WORK ITEM —
Could you say how many lines in the entries contain the string "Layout"? Give only that number.

GIVEN INFORMATION —

————

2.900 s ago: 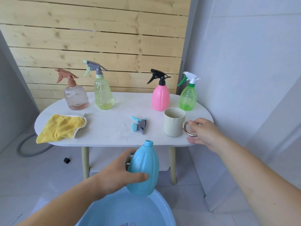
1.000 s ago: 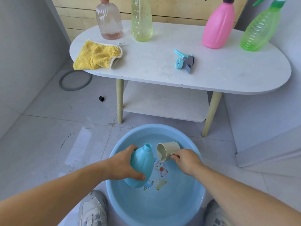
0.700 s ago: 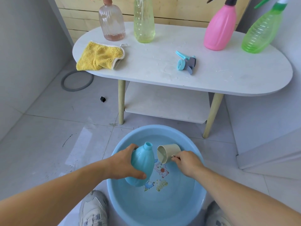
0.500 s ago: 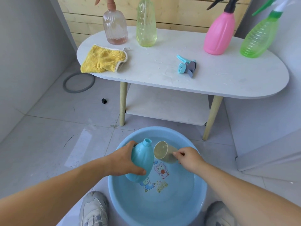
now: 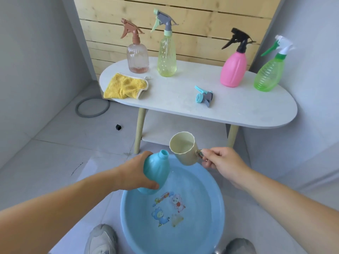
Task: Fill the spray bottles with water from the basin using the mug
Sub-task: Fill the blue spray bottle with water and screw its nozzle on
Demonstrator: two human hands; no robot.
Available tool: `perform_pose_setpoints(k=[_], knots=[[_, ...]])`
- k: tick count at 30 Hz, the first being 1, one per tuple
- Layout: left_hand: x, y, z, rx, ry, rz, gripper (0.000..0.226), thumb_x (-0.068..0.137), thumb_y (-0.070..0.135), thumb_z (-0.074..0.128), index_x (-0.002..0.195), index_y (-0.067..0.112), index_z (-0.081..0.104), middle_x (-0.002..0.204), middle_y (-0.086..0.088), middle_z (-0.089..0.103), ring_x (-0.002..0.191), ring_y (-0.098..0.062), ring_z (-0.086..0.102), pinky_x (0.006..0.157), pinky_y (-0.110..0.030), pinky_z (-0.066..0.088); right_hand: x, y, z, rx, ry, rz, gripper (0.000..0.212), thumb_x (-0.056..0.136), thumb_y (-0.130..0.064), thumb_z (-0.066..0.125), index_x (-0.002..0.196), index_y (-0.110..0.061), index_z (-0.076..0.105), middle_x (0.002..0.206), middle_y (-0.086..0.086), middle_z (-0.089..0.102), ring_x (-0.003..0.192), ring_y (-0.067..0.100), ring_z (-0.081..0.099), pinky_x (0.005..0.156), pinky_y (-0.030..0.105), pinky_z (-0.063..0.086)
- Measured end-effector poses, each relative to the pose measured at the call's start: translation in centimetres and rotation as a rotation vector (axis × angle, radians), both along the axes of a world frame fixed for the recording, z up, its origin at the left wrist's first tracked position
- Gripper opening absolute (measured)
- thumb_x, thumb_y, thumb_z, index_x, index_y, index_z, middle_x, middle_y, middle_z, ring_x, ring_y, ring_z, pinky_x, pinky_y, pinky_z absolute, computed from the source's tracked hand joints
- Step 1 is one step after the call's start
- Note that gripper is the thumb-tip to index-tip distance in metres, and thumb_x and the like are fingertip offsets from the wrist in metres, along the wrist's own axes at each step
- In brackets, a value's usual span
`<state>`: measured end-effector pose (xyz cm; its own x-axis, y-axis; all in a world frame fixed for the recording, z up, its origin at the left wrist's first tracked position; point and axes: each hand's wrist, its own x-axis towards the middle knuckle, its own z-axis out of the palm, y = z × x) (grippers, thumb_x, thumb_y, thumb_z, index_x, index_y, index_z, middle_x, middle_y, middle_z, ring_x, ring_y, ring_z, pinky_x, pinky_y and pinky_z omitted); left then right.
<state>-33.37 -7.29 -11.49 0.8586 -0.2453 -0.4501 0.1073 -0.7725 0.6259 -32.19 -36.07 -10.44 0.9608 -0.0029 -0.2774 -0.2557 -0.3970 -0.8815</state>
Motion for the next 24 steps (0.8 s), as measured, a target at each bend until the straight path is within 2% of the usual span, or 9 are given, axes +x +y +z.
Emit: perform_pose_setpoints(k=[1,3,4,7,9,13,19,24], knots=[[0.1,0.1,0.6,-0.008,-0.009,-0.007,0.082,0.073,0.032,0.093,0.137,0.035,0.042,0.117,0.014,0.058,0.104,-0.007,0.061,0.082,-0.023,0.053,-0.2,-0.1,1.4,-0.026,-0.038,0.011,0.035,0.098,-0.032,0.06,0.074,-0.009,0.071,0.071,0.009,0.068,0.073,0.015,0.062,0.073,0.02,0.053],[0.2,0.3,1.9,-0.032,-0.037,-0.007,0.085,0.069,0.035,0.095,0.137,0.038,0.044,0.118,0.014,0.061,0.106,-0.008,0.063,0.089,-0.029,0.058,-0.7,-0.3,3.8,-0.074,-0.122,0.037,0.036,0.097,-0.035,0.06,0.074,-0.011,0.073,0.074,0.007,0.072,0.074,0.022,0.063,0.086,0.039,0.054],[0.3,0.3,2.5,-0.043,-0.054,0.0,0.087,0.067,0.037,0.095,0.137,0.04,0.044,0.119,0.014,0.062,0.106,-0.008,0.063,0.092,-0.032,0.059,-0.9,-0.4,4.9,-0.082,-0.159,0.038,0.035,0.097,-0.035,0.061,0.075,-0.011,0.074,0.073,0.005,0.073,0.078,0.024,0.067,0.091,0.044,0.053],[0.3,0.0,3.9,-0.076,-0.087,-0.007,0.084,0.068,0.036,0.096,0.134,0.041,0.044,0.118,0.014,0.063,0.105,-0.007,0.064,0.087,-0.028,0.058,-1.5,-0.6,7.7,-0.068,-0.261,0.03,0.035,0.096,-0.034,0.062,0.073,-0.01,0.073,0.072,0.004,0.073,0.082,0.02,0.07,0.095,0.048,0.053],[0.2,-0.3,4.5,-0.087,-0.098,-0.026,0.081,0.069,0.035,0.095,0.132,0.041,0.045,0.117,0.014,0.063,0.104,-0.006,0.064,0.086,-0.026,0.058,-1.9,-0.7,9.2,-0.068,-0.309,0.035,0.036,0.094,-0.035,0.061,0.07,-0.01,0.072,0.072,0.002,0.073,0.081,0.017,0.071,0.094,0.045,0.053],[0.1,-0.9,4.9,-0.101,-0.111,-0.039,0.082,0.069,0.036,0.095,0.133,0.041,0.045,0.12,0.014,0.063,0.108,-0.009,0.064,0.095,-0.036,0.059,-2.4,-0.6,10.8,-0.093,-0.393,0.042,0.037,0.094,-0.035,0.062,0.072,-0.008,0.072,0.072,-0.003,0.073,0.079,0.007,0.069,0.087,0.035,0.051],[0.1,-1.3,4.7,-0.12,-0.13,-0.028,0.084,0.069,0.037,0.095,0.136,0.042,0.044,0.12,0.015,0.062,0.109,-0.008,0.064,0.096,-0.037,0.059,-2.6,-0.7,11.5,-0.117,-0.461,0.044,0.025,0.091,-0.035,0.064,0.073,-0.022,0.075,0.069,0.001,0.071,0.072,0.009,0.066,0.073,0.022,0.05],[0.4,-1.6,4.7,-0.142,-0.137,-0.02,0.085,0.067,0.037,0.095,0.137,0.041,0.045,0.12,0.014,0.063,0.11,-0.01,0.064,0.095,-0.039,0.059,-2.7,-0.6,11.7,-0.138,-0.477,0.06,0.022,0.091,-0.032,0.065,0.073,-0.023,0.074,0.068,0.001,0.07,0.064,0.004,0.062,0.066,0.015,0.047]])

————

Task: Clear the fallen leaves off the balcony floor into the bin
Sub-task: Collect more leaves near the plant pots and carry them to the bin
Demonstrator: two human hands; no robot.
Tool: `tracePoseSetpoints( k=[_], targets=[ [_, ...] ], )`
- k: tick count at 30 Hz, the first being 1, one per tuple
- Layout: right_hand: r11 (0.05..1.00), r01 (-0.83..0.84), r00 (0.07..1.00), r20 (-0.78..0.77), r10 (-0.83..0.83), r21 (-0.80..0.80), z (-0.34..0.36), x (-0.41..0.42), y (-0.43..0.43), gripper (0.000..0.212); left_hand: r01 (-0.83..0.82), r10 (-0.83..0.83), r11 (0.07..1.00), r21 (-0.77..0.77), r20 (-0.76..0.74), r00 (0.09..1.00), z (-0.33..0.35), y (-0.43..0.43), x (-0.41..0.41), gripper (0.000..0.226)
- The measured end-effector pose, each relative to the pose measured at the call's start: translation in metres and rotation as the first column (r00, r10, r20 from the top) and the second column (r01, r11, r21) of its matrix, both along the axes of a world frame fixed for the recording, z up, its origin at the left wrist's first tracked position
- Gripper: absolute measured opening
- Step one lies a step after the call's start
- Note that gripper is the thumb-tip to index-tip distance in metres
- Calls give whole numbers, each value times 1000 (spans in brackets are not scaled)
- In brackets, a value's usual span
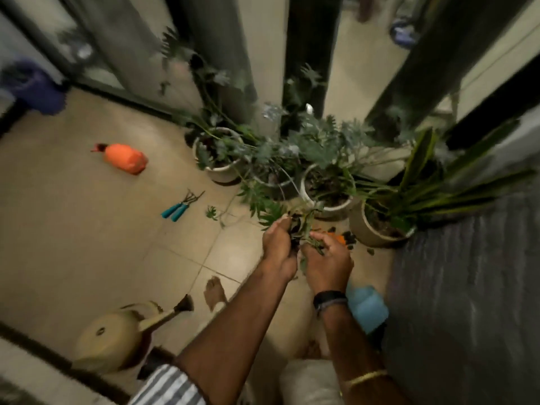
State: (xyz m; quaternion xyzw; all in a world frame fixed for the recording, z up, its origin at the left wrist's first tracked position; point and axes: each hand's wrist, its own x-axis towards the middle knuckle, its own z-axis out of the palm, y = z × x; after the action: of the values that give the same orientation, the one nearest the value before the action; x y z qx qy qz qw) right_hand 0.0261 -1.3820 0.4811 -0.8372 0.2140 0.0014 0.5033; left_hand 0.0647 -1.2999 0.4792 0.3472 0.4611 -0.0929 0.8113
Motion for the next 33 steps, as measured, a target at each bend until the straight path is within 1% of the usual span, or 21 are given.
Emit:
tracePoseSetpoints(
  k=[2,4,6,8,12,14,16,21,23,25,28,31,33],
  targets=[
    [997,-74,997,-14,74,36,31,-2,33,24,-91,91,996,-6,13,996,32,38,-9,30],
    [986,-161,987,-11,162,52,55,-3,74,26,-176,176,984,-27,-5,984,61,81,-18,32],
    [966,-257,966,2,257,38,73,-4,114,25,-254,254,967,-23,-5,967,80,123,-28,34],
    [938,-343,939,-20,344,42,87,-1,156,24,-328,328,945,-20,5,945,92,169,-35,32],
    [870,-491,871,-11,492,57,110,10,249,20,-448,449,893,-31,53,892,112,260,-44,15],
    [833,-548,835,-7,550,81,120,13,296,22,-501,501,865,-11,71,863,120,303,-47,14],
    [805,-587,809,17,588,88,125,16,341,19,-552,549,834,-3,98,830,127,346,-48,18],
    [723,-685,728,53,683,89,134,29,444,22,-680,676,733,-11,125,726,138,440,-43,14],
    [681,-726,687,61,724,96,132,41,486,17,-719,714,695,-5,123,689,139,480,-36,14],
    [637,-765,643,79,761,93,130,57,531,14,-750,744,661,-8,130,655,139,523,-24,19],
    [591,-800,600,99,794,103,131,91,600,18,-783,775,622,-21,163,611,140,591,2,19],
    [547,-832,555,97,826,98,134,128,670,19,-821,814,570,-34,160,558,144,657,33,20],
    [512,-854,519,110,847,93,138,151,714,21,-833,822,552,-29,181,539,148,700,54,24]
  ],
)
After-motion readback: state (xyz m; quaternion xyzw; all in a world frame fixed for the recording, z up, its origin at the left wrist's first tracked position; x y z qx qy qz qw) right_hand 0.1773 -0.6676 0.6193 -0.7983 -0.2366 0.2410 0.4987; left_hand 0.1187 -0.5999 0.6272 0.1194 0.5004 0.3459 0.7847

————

ANSWER SPACE —
2